Collected data entries:
>>>>>

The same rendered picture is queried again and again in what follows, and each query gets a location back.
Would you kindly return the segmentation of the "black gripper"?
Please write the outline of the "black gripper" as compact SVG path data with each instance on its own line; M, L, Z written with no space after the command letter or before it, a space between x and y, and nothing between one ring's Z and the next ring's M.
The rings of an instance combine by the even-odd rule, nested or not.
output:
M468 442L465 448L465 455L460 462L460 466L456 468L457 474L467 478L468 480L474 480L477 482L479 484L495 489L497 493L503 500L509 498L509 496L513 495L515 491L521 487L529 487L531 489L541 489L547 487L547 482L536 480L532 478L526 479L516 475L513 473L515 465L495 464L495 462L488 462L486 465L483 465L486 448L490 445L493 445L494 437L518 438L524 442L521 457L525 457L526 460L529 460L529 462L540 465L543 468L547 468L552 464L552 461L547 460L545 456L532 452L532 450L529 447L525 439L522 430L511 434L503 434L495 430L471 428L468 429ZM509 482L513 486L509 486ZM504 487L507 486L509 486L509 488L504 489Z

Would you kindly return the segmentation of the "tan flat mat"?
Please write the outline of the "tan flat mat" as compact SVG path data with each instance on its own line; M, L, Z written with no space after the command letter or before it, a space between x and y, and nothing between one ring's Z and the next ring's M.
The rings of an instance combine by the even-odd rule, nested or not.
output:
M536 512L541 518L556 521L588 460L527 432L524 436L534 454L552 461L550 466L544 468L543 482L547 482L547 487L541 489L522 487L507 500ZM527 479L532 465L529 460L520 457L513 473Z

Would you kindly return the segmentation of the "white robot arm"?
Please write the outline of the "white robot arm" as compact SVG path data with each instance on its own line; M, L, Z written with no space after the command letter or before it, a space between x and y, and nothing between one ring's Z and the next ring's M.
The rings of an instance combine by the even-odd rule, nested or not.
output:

<<<<<

(Exercise description)
The answer consists of the lines above that include the word "black", each copied exactly.

(Output for this exercise)
Would you kindly return the segmentation of the "black gripper"?
Please write the outline of the "black gripper" as compact SVG path data with each instance on its own line; M, L, Z written with no space after the command letter or before it, a space between x and y, and nothing between one ring's Z and the next ring's M.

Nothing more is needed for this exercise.